What drew you to the topic?

I was asked to undertake this biography by the Andrew W. Mellon Foundation, with the encouragement and approval of Paul Mellon. The terms on which I undertook it were that I should have free access to all available papers, and that I should also have complete freedom to reach any conclusions that the evidence warranted.

You say in the introduction that you would like to think that you would have voted for Democrats in both the 1920s and the 1930s and not for Mellon's party. Was his defense of Republican laissez-faire policies in the 1920s persuasive?

Mellon's defense of his laissez faire policies of the 1920s was persuasive in a boom time when standards of living were higher than they had ever been. He was also determined that rich people should pay their taxes and, contrary to what the Roosevelt administration later alleged, Mellon certainly paid his. He also played a major part in the financial reconstruction of western Europe in the aftermath of the First World War, by negotiating settlements on the debts that these nations owed America, which opened up the way for the restoration of the gold standard.

Do you think your being British was a help or a hindrance in writing a balanced account?

Not sure. Mellon was certainly an anglophile, and his wife was British. He was also (briefly) US Ambassador to Britain. After the US, it was his favorite country. And, of course, Mellon's Scotch-Irish background is also very important. On the other hand, it was also a great challenge to write about the history of America for the period covered by Mellon's life, which was something I'd never done before.

How did you manage to get access to Mellon's papers? Were any restrictions placed on your use of the material? This already to some extent answered above.

There were no restrictions. Mellon's papers are massive and scattered: personal and family papers in Washington; business papers in Pittsburgh; art collecting papers in New York, LA, Moscow and St Petersburg; and his official Treasury papers also in DC. And, of course, Mellon corresponded with an astonishing range of people, so he turns up in many archives across the country. The book is based on seventy eight collections of papers, so while its not comprehensive (no biography can ever be that) its prett6y thorough.

Were there any surprises buried in the papers?

Lots.
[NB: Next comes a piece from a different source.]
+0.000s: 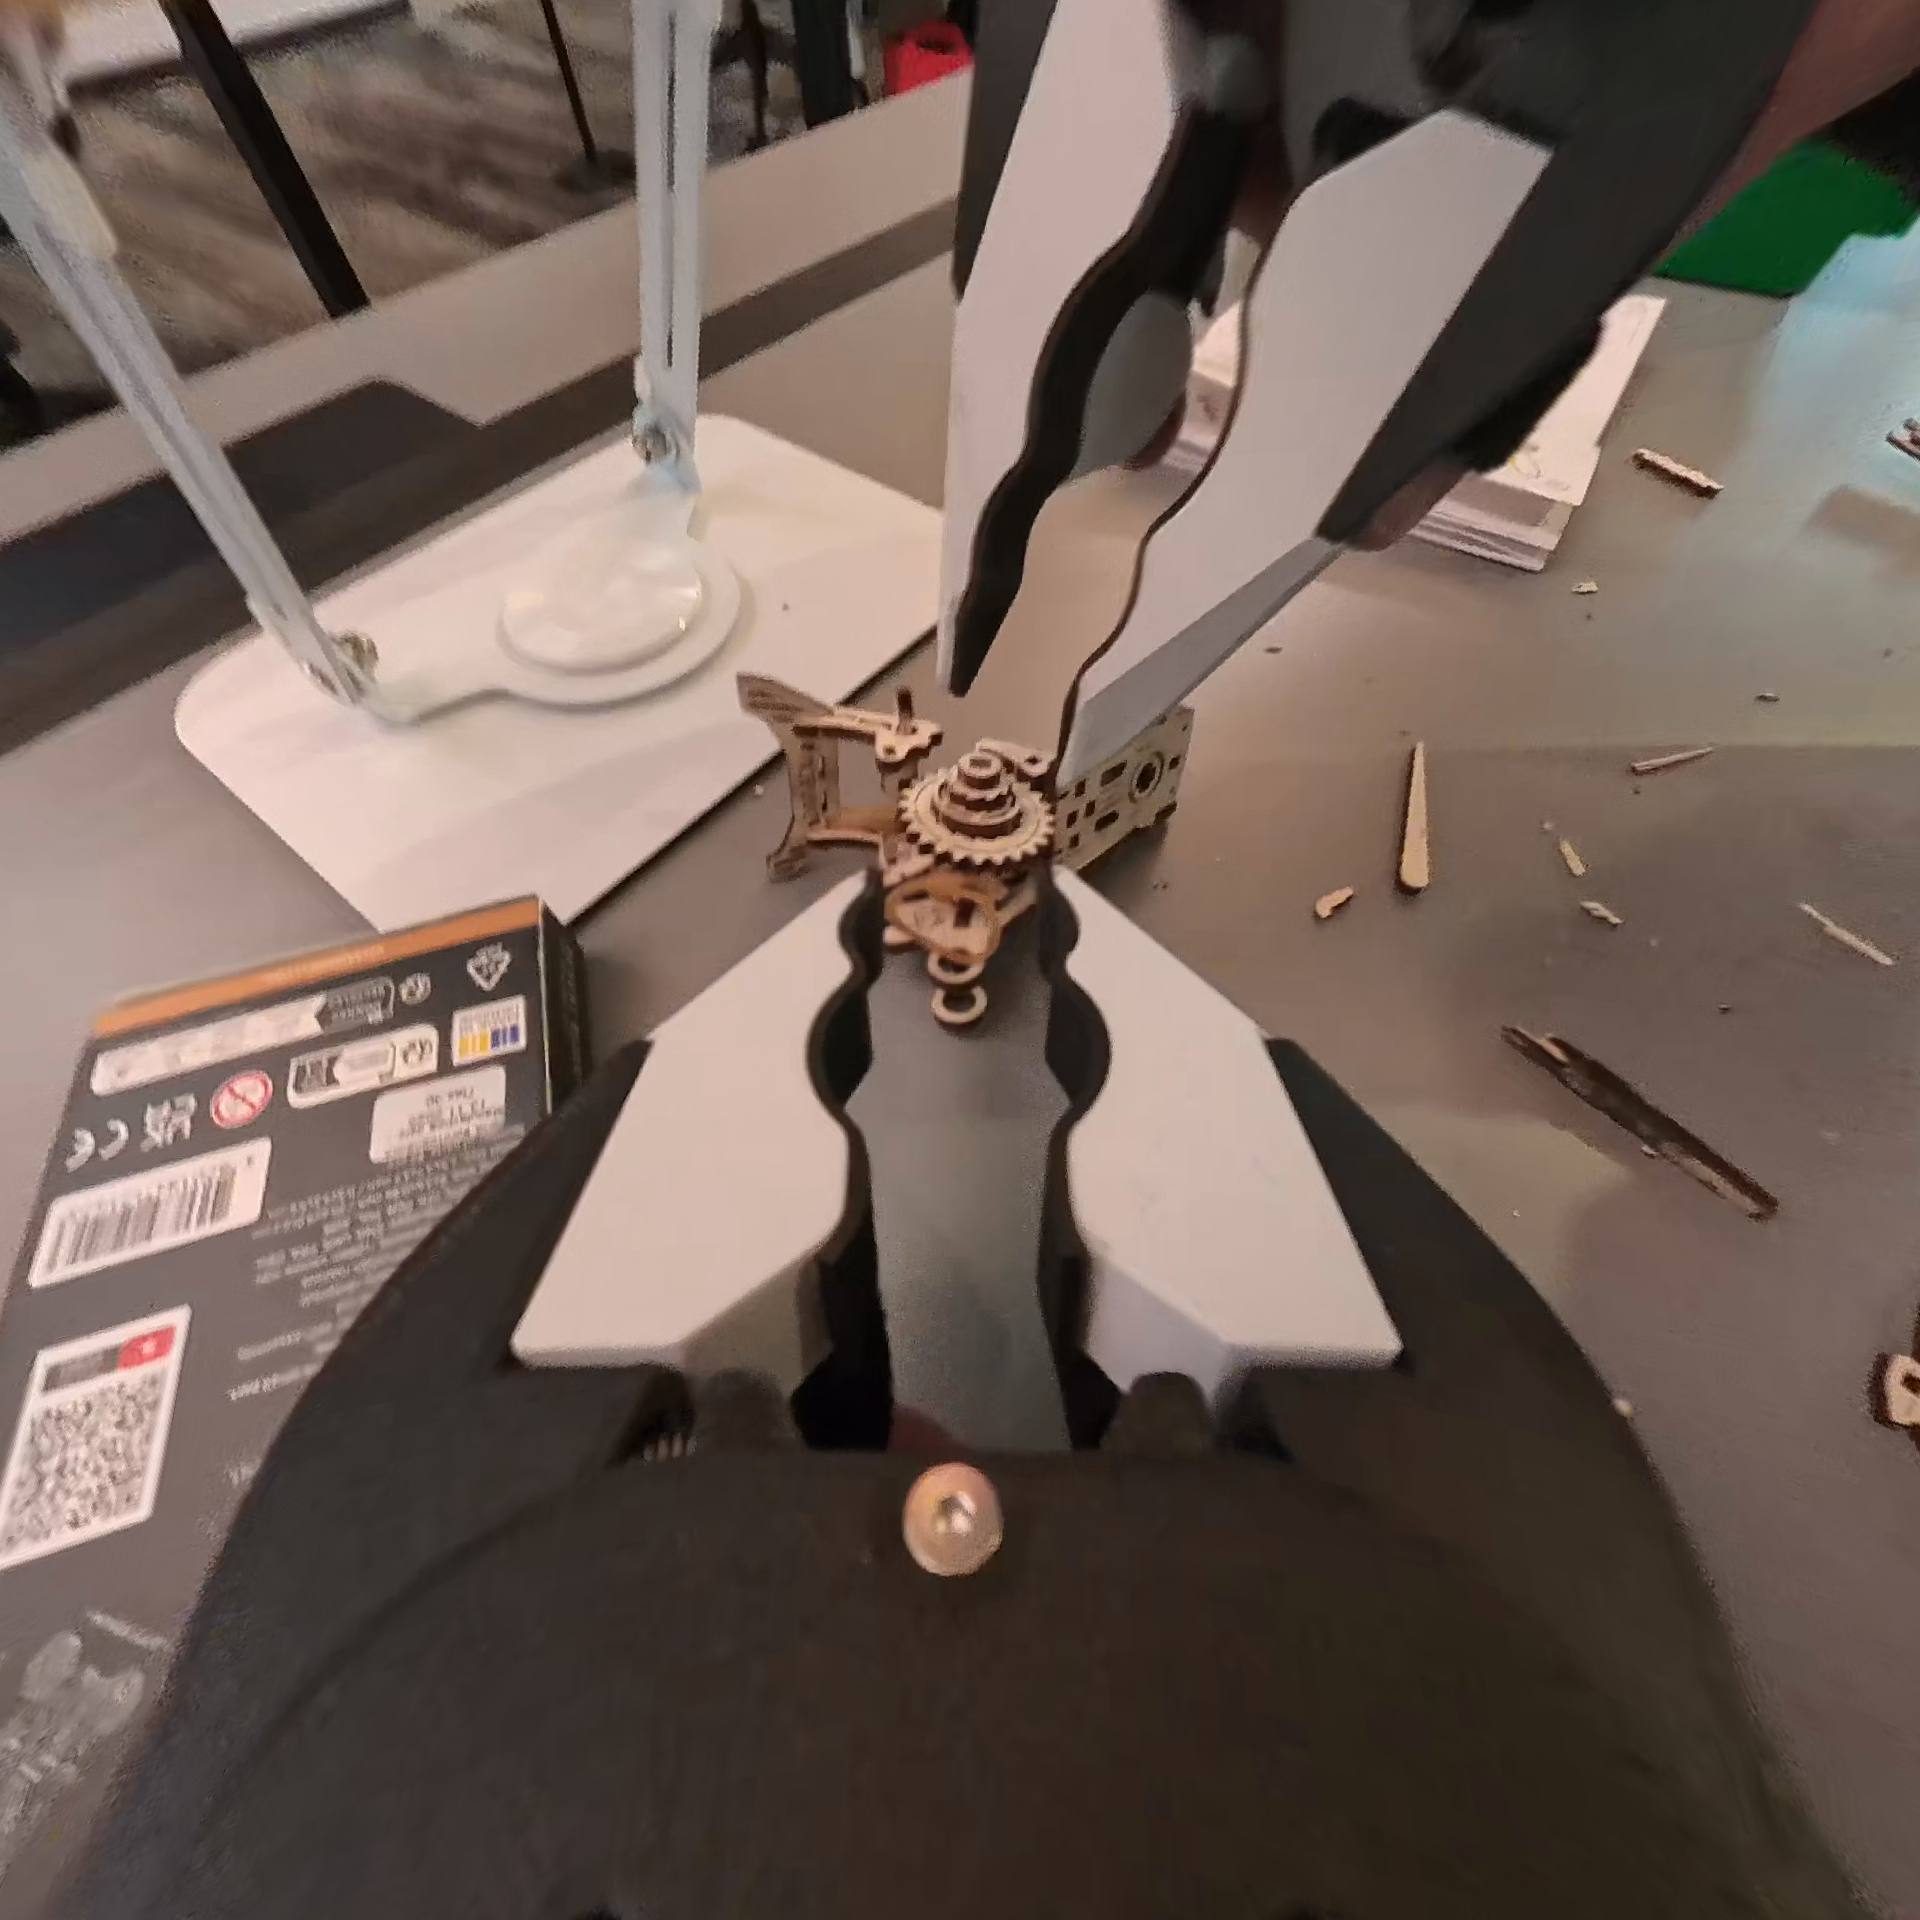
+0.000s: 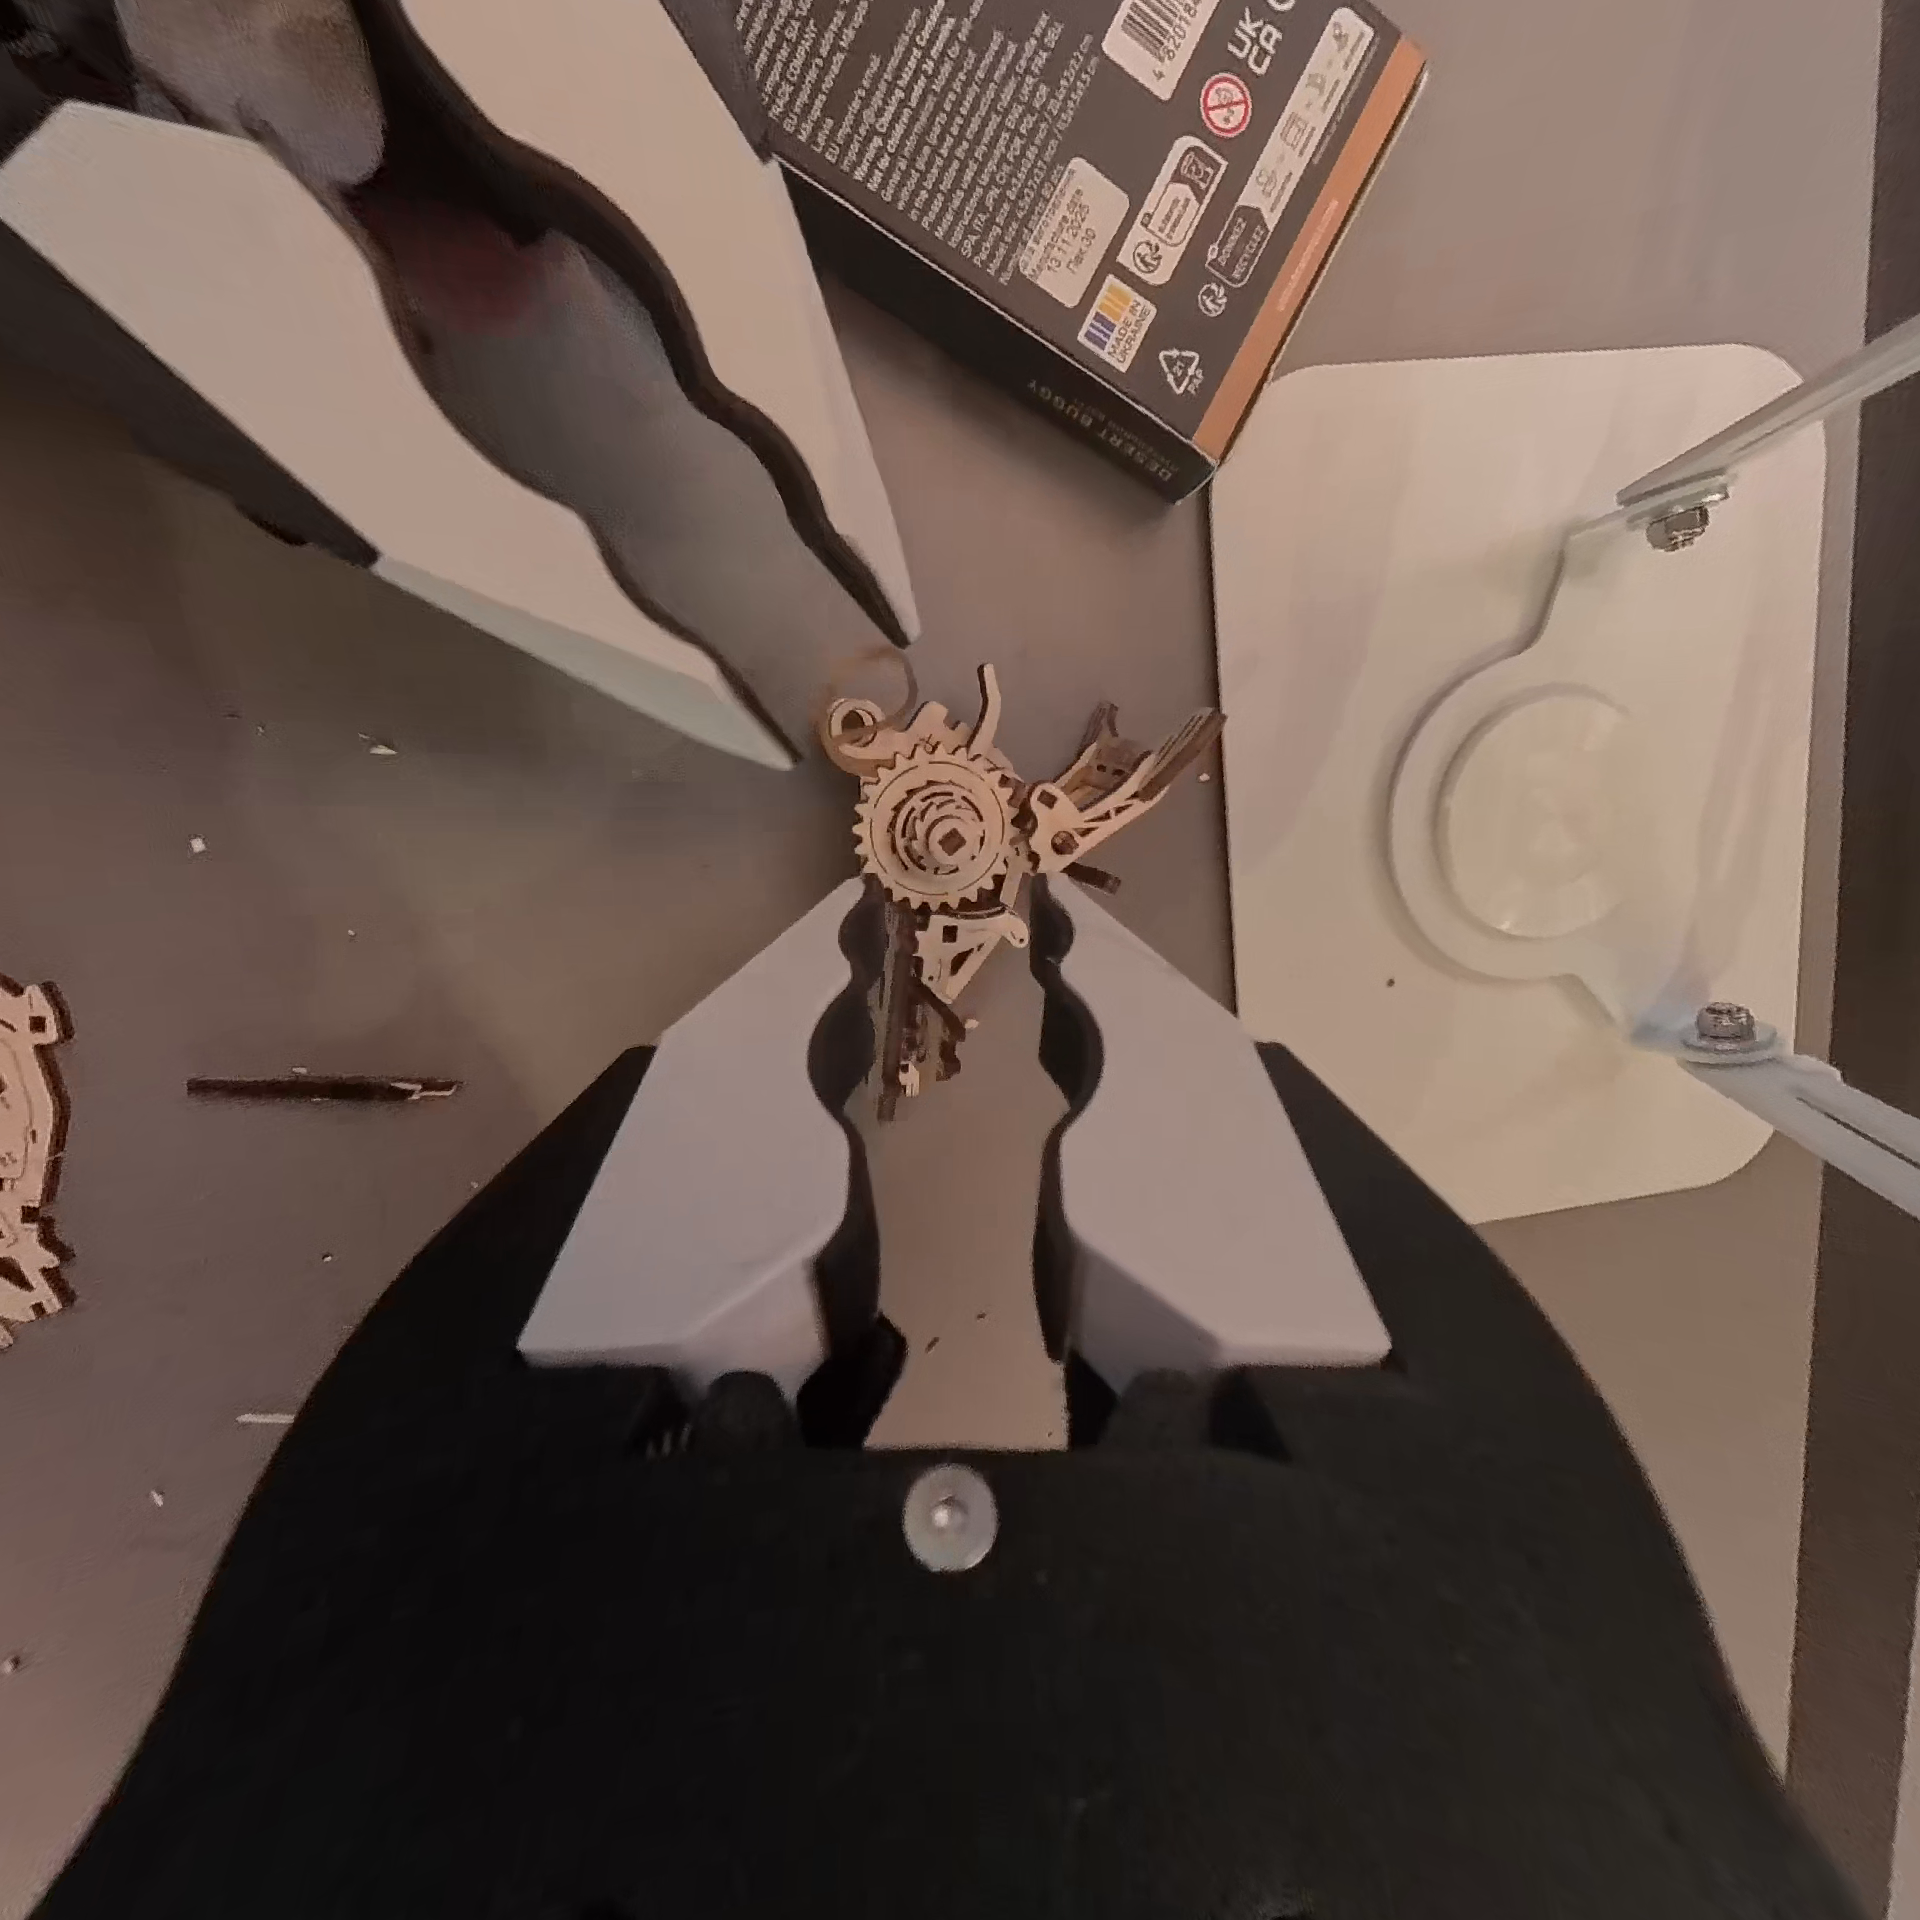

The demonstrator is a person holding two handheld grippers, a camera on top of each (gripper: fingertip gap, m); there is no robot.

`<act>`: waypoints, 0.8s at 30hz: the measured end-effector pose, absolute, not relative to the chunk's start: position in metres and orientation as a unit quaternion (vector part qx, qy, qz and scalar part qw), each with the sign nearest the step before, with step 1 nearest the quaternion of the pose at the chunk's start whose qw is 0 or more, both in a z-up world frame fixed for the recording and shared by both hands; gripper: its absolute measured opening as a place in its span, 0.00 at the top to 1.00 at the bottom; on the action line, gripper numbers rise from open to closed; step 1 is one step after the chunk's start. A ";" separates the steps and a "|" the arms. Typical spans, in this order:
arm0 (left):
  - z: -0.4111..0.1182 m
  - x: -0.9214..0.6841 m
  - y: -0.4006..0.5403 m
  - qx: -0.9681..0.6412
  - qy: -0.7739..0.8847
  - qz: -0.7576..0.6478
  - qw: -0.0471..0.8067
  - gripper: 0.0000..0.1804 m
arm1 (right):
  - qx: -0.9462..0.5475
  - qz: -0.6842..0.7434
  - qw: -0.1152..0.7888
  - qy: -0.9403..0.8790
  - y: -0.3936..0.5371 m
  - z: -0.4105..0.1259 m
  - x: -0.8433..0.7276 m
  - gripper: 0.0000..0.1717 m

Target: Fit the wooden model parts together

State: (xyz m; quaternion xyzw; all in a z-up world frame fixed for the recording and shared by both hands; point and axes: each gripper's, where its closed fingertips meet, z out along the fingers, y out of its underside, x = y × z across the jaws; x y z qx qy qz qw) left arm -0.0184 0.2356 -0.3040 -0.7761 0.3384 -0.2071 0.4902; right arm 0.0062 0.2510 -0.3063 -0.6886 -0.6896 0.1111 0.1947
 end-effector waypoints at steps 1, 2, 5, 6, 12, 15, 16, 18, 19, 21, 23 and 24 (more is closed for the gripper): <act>-0.302 -0.015 0.235 -0.768 0.348 -0.201 0.499 0.83 | -0.691 0.113 0.194 -0.687 0.252 -0.307 0.008 0.85; -0.302 -0.012 0.235 -0.762 0.362 -0.190 0.503 0.81 | -0.693 0.116 0.197 -0.684 0.253 -0.307 0.010 0.85; -0.310 -0.007 0.238 -0.752 0.409 -0.132 0.499 0.80 | -0.697 0.138 0.209 -0.672 0.254 -0.306 0.013 0.84; -0.314 -0.005 0.237 -0.748 0.429 -0.121 0.492 0.77 | -0.697 0.145 0.214 -0.668 0.254 -0.305 0.014 0.84; -0.306 -0.004 0.249 -0.710 0.477 -0.053 0.515 0.78 | -0.683 0.173 0.243 -0.667 0.248 -0.311 0.020 0.84; -0.311 -0.001 0.249 -0.696 0.511 -0.034 0.504 0.85 | -0.679 0.187 0.257 -0.662 0.248 -0.312 0.022 0.84; -0.311 -0.001 0.251 -0.695 0.514 -0.029 0.501 0.87 | -0.677 0.192 0.261 -0.661 0.247 -0.312 0.022 0.84; -0.313 -0.002 0.253 -0.698 0.516 -0.026 0.496 0.91 | -0.672 0.200 0.263 -0.663 0.246 -0.314 0.021 0.84; -0.314 -0.003 0.254 -0.699 0.515 -0.026 0.495 0.91 | -0.670 0.201 0.262 -0.665 0.246 -0.316 0.021 0.84; -0.313 -0.004 0.255 -0.698 0.517 -0.022 0.495 0.91 | -0.665 0.203 0.265 -0.667 0.247 -0.318 0.020 0.84; -0.313 -0.004 0.254 -0.701 0.516 -0.029 0.491 0.90 | -0.665 0.203 0.272 -0.665 0.250 -0.318 0.021 0.84; -0.313 -0.003 0.252 -0.698 0.521 -0.033 0.489 0.88 | -0.664 0.204 0.279 -0.663 0.253 -0.317 0.021 0.83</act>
Among them: how late he came to great riches and art collecting; the full details of the divorce case; the fact that he paid so much income tax in the 1920s, but also that he broke the law in other ways; the long-cherished nature of his scheme for the National Gallery of Art; the astonishing episode of the purchase of the pictures from the Hermitage; the extent to which his reputation collapsed and the degree to which the Roosevelt administration went for him; the remarkable triumph of getting the whole National gallery matter settled just weeks before his death. None of this had really been known in greater detail before.

Was Mellon a tax cheat as FDR's administration alleged? Or was Mellon simply set up for political reasons?

Mellon was not a tax cheat. He had broken the law in the 1920s, by being still involved in business, which the Treasury Secretary was not supposed to be. I think the Democrats wanted to get him for that. Following the precedent established when Mellon was Treasury Secretary, they prosecuted him for tax evasion, as Al Capone had earlier been. The difference was that Mellon had paid his income tax.

What do you hope the reader will learn from reading about Mellon?

What will the reader learn? Mellon is the last of a group of figures -- the others include Rockefeller, Carnegie, Frick, Ford, Morgan -- to get a full dress biography. So this is a big book which fills a big gap in the history of America during the time when it was becoming, in part as a result of the labors of these men, the richest economy in the world. There's also lots that is new on Pittsburgh, art collecting, the politics of the 1920s and 1930s, and the foundation of the National Gallery of Art. It was a very big life, and I think it deserved this big biography, which I hope readers will enjoy. No one could have made this story up!